# maingano.. small black markings on belly and face ???



## Harbrook (Mar 29, 2008)

Hi, in my tank i have a small group of maingano and a small group of yellow labs, there is nothing on the labs, but 3 of my "lighter in colour" maingano, have small black marks on their bellies, and facial area, i'm not sure if its always been there or if it is new??? The fish are just under 2".


























any help would be great... thanks....

Darren.


----------



## cichlidaholic (Dec 7, 2005)

There are several different theories on "black spots".

They tend to show up now and then on cichlids. I've seen them caused by stress, and I've seen them caused by too much spirulina in the diet. They could also be attributed to parasites - there are meds available for "black ich" around here.

I've had it on a few of my fish now and then, it always resolves on it's own without me making any changes.

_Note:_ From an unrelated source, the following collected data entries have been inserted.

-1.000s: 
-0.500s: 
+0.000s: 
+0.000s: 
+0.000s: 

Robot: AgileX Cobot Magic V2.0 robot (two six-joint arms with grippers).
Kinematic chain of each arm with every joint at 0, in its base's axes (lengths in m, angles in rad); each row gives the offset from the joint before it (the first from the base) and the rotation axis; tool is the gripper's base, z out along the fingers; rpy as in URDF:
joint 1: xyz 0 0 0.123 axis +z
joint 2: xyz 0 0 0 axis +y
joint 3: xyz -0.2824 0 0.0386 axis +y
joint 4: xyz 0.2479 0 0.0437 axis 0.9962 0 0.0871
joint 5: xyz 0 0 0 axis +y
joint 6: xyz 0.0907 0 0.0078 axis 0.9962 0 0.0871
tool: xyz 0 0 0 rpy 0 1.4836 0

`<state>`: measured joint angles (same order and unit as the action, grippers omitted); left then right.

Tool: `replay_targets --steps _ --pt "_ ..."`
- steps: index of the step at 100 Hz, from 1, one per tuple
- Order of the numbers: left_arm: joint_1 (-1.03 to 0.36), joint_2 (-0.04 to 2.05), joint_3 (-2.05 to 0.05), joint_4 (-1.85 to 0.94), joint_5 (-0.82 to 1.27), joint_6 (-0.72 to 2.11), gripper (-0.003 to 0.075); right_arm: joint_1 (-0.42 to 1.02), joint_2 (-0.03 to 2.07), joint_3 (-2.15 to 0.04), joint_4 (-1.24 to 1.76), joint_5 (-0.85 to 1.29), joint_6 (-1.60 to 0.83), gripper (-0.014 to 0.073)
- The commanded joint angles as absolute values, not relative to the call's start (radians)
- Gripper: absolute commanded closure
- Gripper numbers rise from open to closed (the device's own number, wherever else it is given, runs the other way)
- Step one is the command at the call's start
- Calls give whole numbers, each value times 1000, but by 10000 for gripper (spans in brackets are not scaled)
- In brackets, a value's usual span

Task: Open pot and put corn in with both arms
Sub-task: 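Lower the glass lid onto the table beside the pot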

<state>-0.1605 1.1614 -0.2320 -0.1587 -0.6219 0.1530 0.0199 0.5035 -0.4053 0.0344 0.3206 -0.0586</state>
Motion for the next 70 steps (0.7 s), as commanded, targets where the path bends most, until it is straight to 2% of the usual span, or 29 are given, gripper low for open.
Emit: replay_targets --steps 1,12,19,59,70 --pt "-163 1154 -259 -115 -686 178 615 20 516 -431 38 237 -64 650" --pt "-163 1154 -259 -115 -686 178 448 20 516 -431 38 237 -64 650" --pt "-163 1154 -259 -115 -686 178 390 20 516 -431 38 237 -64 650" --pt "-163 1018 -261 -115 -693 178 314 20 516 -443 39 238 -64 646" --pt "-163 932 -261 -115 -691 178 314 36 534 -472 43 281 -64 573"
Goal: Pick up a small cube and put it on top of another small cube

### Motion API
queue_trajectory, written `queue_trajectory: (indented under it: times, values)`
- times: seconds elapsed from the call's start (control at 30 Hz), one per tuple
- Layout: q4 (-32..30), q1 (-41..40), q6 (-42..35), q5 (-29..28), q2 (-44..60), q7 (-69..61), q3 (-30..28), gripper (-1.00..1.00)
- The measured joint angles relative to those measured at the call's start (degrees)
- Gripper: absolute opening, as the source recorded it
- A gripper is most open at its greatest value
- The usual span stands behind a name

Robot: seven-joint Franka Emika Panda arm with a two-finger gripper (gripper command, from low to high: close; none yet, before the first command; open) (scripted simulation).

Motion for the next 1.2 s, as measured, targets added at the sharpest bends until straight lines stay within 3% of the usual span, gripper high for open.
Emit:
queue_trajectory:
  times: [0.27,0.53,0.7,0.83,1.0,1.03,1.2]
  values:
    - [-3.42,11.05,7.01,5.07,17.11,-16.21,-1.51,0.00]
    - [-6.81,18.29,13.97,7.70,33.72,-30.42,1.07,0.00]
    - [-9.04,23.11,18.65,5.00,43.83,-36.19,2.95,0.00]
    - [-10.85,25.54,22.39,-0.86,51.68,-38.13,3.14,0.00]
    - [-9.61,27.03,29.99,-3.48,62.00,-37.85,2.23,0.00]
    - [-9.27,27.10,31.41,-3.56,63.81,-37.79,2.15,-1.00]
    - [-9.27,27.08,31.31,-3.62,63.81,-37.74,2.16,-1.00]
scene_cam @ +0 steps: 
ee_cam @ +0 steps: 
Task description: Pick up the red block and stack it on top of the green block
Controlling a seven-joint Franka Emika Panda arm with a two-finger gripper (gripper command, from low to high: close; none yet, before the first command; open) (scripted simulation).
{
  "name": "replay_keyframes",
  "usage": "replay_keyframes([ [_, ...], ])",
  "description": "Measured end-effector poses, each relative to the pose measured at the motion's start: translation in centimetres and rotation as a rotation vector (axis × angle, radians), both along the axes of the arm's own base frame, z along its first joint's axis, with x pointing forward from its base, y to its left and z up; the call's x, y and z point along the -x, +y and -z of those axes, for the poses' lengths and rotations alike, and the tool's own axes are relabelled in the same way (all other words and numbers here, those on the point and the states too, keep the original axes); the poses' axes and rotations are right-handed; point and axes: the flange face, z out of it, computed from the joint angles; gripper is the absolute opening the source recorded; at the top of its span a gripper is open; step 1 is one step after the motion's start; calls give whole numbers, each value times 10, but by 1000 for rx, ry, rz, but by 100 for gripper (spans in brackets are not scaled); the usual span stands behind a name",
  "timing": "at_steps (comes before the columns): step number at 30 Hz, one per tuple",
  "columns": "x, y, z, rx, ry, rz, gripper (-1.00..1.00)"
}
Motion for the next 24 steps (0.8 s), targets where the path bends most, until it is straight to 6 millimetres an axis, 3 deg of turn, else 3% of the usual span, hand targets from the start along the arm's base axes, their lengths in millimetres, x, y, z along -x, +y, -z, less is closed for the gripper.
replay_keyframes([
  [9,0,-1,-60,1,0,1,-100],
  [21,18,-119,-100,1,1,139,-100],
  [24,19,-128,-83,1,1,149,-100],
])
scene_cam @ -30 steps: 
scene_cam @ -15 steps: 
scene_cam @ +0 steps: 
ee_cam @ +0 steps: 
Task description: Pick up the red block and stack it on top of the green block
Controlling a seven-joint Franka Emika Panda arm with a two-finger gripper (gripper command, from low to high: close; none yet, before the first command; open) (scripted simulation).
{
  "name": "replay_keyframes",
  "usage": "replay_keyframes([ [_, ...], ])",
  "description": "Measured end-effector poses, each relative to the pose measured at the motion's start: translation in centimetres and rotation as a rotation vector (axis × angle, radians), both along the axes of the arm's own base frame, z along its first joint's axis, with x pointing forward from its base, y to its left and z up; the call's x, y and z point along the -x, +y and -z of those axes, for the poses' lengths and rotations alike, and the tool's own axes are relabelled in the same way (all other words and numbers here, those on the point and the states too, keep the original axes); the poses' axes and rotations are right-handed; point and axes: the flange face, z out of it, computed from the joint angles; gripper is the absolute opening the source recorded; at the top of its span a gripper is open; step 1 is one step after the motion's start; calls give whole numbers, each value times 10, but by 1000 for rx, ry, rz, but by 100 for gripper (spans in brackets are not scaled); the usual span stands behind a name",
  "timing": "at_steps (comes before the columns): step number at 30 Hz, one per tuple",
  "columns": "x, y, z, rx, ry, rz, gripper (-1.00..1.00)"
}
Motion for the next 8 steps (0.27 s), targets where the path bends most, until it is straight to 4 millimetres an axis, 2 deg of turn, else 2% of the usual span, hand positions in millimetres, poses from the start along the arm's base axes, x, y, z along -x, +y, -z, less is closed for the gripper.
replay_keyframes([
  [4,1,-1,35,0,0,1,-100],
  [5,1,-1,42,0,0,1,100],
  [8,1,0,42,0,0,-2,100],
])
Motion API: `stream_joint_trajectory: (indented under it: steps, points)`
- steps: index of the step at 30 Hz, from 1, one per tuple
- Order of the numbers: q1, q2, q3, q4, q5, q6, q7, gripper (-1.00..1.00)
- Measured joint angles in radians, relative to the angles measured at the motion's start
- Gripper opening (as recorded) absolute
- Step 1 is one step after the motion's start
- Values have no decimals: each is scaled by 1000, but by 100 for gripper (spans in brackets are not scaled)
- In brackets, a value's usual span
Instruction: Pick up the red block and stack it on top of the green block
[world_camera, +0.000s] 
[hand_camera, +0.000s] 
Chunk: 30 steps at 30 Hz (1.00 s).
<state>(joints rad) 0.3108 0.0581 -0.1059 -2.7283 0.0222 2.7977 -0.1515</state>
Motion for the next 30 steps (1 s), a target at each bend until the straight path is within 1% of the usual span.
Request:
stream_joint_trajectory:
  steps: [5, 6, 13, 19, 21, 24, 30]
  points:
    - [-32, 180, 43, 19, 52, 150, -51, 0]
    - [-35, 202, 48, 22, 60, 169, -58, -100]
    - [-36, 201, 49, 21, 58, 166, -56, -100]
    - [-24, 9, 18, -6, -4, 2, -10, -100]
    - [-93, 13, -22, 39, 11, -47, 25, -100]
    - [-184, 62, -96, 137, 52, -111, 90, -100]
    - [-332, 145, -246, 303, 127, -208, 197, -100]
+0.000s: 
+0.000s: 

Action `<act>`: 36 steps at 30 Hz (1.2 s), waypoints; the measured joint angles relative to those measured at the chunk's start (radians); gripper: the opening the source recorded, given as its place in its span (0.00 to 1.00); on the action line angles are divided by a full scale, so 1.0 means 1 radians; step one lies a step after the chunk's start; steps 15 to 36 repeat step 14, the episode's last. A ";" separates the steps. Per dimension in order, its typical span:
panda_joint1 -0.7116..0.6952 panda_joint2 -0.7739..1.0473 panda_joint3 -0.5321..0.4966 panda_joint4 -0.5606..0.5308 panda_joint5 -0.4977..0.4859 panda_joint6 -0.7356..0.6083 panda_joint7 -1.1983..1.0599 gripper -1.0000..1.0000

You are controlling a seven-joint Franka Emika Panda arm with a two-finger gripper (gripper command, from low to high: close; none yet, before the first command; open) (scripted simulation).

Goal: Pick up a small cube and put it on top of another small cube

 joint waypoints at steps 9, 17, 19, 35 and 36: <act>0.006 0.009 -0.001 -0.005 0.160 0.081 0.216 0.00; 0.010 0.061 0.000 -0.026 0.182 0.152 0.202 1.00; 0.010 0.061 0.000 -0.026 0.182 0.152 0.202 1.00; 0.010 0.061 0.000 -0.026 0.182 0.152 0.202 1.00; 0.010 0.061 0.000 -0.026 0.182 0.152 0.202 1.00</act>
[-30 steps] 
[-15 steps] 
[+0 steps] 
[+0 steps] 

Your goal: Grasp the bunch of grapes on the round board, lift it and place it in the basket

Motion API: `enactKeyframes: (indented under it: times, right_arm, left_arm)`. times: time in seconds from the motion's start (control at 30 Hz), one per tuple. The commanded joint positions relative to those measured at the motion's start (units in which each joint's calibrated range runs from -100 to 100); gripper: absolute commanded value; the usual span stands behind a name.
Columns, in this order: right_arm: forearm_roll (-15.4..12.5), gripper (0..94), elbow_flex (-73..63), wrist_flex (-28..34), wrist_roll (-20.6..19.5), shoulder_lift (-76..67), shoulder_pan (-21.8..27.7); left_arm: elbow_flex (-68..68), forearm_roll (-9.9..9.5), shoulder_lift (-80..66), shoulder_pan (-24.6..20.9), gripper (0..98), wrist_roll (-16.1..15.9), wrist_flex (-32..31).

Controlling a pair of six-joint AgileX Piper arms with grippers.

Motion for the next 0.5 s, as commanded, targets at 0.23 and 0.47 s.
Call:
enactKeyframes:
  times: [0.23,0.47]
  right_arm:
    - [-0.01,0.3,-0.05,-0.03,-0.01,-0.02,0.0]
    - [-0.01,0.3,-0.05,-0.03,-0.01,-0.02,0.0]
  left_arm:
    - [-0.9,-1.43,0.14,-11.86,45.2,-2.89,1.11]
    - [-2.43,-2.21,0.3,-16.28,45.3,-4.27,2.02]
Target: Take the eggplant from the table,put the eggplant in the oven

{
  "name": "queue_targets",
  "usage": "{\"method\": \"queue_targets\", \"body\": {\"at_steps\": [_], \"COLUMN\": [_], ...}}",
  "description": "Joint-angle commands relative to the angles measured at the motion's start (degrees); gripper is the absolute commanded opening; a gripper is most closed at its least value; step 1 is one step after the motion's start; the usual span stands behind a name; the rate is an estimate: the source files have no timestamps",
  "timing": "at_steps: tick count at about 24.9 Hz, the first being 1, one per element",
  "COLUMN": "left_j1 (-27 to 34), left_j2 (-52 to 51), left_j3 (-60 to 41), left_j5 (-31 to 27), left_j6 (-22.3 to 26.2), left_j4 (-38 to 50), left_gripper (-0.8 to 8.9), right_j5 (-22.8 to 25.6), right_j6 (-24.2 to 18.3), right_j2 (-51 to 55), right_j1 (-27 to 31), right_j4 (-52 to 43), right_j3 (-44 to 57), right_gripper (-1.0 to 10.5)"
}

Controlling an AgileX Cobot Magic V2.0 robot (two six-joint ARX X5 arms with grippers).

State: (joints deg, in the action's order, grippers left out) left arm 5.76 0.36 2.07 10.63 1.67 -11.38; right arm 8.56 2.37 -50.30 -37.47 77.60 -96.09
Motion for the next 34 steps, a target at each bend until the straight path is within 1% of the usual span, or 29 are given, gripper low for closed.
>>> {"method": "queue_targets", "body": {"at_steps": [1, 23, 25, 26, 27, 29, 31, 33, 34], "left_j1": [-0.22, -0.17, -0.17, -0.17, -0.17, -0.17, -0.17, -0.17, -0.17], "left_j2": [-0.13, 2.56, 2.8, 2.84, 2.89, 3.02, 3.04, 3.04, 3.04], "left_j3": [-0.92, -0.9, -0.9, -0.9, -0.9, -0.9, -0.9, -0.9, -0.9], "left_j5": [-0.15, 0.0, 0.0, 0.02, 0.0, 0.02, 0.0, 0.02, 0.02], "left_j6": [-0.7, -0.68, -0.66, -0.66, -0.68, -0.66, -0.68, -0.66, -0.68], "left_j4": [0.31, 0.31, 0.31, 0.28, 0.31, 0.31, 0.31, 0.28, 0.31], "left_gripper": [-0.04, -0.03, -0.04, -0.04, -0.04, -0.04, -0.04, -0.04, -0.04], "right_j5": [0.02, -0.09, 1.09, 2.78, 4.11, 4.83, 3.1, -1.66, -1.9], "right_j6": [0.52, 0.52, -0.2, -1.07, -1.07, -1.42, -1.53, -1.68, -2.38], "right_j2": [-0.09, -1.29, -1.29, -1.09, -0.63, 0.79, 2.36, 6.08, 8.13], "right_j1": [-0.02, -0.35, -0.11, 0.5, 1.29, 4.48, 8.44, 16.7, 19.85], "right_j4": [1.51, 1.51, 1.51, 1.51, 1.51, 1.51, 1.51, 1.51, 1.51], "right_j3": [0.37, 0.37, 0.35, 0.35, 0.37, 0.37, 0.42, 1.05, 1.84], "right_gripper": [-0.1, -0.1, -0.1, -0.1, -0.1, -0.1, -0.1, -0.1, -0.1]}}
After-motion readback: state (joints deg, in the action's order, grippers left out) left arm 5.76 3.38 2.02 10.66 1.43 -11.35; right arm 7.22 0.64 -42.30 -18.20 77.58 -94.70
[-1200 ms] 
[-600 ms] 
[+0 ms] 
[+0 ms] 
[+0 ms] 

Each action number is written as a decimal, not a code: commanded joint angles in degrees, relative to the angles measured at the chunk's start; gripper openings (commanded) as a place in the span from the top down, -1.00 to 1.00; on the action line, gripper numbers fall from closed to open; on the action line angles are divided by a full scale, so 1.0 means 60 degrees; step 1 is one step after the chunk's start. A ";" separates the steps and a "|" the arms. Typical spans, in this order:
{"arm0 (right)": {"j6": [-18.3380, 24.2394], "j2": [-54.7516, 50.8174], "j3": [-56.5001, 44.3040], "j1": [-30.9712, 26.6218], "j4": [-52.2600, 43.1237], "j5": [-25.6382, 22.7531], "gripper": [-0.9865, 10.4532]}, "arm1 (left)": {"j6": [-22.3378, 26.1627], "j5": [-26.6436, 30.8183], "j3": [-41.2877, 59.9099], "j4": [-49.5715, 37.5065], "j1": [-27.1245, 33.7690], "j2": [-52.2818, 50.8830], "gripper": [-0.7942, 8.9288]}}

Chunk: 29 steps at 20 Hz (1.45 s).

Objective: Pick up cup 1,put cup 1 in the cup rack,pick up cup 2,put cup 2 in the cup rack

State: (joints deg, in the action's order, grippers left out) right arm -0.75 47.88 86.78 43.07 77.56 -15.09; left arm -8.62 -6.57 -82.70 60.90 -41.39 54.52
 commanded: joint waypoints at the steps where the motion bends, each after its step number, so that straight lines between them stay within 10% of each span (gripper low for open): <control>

If they aren't flashing or behaving abnormally, I wouldn't be overly concerned.


----------



## Harbrook (Mar 29, 2008)

im not sure what flashing is, but they do keep "shaking" in the sand. i thought it was to dig??? but maybe they are itching???


----------



## cichlidaholic (Dec 7, 2005)

Flashing is when they seem to be rubbing their bodies on objects in the tank...The walls, rocks, etc...It's like they are "scratching an itch".


----------



## Harbrook (Mar 29, 2008)

do you think they have black spot, should i leave them or treat them ????

thanks
Darren.


----------



## cichlidaholic (Dec 7, 2005)

I would just keep an eye on things. It looks like the normal discolouration that people post here about all the time.


----------



## Gibbs (Apr 21, 2008)

haha :lol: 
We all no how this topic pops up all sorts of opinions don't we Kim  
You handled that well though, i must say. Shouldn't go on to much longer :thumb:


----------



## cichlidaholic (Dec 7, 2005)

I wish I knew the answer beyond a shadow of a doubt!

In most cases, it seems to be harmless, and clears up as quickly as it appears.

We can only speculate on what causes it, but without any other symptoms, it's not something I would treat. I've talked to people who have treated the tank with antiparasitic meds when there were no other symptoms, and it did not resolve the black spots.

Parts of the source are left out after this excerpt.